• [Supplied material]:
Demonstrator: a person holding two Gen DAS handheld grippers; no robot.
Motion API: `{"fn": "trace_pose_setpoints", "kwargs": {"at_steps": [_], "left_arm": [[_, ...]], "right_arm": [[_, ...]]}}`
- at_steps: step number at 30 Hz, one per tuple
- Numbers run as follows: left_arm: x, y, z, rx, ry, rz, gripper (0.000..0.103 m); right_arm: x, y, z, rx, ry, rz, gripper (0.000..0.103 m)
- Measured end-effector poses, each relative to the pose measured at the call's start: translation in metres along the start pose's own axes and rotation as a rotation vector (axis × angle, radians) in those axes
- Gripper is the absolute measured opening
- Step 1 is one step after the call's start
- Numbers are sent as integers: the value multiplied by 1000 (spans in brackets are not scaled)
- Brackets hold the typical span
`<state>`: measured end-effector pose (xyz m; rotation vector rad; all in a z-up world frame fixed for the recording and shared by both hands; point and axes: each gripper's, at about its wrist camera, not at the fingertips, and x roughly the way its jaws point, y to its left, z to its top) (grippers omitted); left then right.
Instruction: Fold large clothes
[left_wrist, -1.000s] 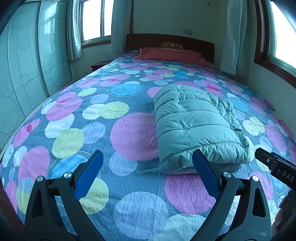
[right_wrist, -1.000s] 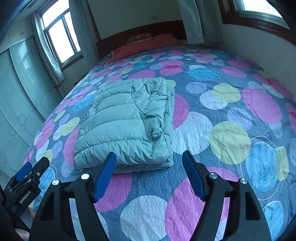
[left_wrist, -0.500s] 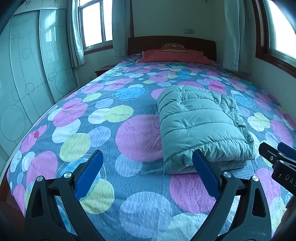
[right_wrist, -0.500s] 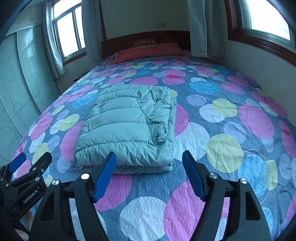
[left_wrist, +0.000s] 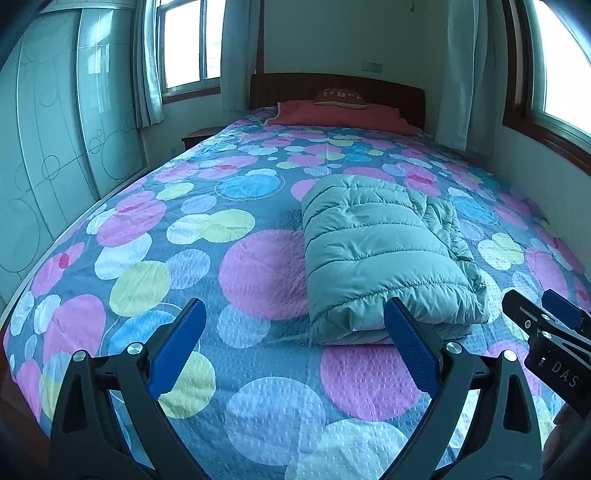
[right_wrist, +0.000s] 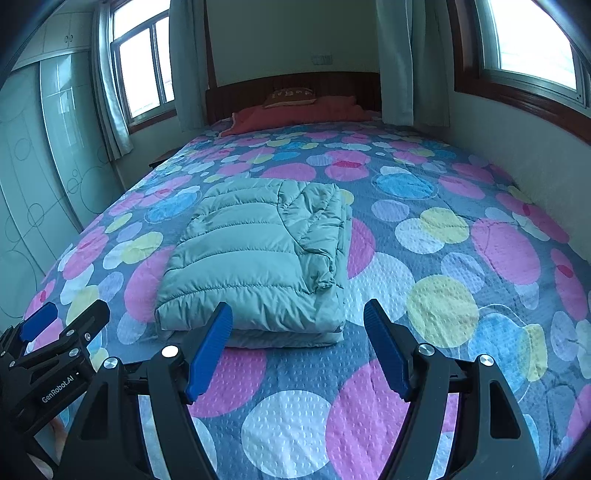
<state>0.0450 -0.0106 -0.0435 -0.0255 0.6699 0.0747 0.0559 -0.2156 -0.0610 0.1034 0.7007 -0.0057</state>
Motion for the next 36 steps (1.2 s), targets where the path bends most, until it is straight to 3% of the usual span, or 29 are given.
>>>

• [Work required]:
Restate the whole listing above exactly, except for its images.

• [Exercise result]:
Demonstrator: a person holding two Gen DAS handheld grippers; no robot.
Motion API: `{"fn": "trace_pose_setpoints", "kwargs": {"at_steps": [_], "left_arm": [[_, ...]], "right_arm": [[_, ...]]}}`
- at_steps: step number at 30 Hz, one per tuple
- Numbers run as follows: left_arm: x, y, z, rx, ry, rz, gripper (0.000..0.103 m); right_arm: x, y, z, rx, ry, rz, gripper (0.000..0.103 m)
- Measured end-effector poses, each relative to the pose measured at the call's start: translation in metres along the start pose's own axes and rotation as a rotation vector (axis × angle, radians) in those axes
- Gripper is the absolute measured opening
- Step 1 is one step after the call's start
- Numbers are sent as integers: the value multiplied by 1000 (spans in brackets are not scaled)
- Brackets hold the typical span
`<state>`: measured end-effector pose (xyz m; rotation vector rad; all in a z-up world frame fixed for the recording and shared by both hands; point and axes: each gripper's, at about its wrist camera, not at the fingertips, and x roughly the way its jaws point, y to its left, z to its top) (grippers omitted); left then right.
Instruction: Fold large clothes
[left_wrist, -1.000s] 
[right_wrist, -1.000s] 
[left_wrist, -0.500s] 
[right_wrist, -0.500s] 
[left_wrist, +0.000s] 
[right_wrist, +0.000s] 
<state>0.0450 -0.0106 -0.0435 -0.0255 0.6699 0.0747 0.0559 -0.2156 -0.0610 0.1034 0.7007 -0.0057</state>
Motion for the next 36 steps (1.2 s), targets where the path bends most, until it is straight to 3% of the usual span, or 29 are given.
>>>

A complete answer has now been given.